Photoshop added support for 3D printing and Perspective Warp
Adobe today announced a major update to the Photoshop CC graphics editor. The main change is support for 3D printing. It should be noted and the announcement of a terrific new mode of perspective deformation of photographs (Perspective Warp).
However, first things first. Adobe is now positioning Photoshop as the perfect intermediate between creating a 3D model and printing it. That is, it is supposed to create the model in a third-party specialized program, but in Photoshop you can bring it to mind (for example, add the legs technologically necessary for support in the printer) - and send it to print.

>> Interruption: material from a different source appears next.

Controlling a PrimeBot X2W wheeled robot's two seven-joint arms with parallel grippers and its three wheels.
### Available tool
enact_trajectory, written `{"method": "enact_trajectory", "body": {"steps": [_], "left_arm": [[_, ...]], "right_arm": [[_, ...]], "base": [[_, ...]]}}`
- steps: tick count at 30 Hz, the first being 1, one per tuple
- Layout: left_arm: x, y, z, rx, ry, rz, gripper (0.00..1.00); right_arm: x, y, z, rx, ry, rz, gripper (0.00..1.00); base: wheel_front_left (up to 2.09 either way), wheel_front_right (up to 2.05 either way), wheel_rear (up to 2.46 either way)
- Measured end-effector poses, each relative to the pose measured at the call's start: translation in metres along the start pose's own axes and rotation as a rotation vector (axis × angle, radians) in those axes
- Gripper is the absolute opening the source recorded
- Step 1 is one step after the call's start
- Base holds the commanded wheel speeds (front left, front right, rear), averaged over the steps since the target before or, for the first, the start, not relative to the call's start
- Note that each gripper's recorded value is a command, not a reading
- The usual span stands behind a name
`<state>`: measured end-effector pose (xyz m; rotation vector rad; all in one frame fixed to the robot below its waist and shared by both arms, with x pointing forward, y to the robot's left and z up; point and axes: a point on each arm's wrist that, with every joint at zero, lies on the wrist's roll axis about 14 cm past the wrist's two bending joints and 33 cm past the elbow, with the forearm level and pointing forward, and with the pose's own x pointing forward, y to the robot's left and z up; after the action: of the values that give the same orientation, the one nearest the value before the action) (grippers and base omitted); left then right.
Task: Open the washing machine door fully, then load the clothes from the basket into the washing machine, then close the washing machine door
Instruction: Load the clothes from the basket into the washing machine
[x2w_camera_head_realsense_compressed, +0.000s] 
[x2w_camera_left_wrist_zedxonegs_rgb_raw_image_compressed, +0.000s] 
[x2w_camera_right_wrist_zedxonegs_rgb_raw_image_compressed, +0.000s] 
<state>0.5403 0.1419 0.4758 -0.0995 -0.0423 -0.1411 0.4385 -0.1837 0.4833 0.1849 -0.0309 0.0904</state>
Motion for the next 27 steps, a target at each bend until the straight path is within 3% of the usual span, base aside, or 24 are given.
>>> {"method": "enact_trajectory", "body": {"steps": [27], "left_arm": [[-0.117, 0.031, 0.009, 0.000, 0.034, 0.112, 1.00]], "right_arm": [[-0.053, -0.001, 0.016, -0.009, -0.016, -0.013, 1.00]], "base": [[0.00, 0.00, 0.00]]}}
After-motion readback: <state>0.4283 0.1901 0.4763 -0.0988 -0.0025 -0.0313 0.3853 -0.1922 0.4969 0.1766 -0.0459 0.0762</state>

Maybe in the future, Adobe will release an aid program for 3D modeling.
Photoshop imports all standard formats: OBJ, STL, 3DS, Collada, and KMZ. The company entered into an agreement with MakerBot and now works directly with 3D printers manufactured by this company. If you do not have a printer, then the order can be sent to print at Shapewayswith which Adobe also has an agreement. By the way, this service supports printing of colorful models, so you can print beautiful toys.
In addition to MakerBot, the graphical editor supports other popular models of 3D printers.
In addition to 3D printing, new features include a new pencil in Illustrator, which makes it easier to draw lines by hand, support for EPUB format in InDesign, export of fonts from Typekit to the desktop environment, where they are available for any other program.
One of the most remarkable innovations is editing photos in the perspective deformation mode (Perspective Warp).
Editing a photo in Perspective Warp mode
In this mode, you can “rotate” a photo, look at an object from a different angle. Surely, designers will appreciate this creative and very easy to use tool.
Photoshop CC (Creative Cloud) is a paid cloud service. Adobe today announced the restart of the 30-day free period for all users , including those who have already used up their free limit before Photoshop CC was launched in May 2012.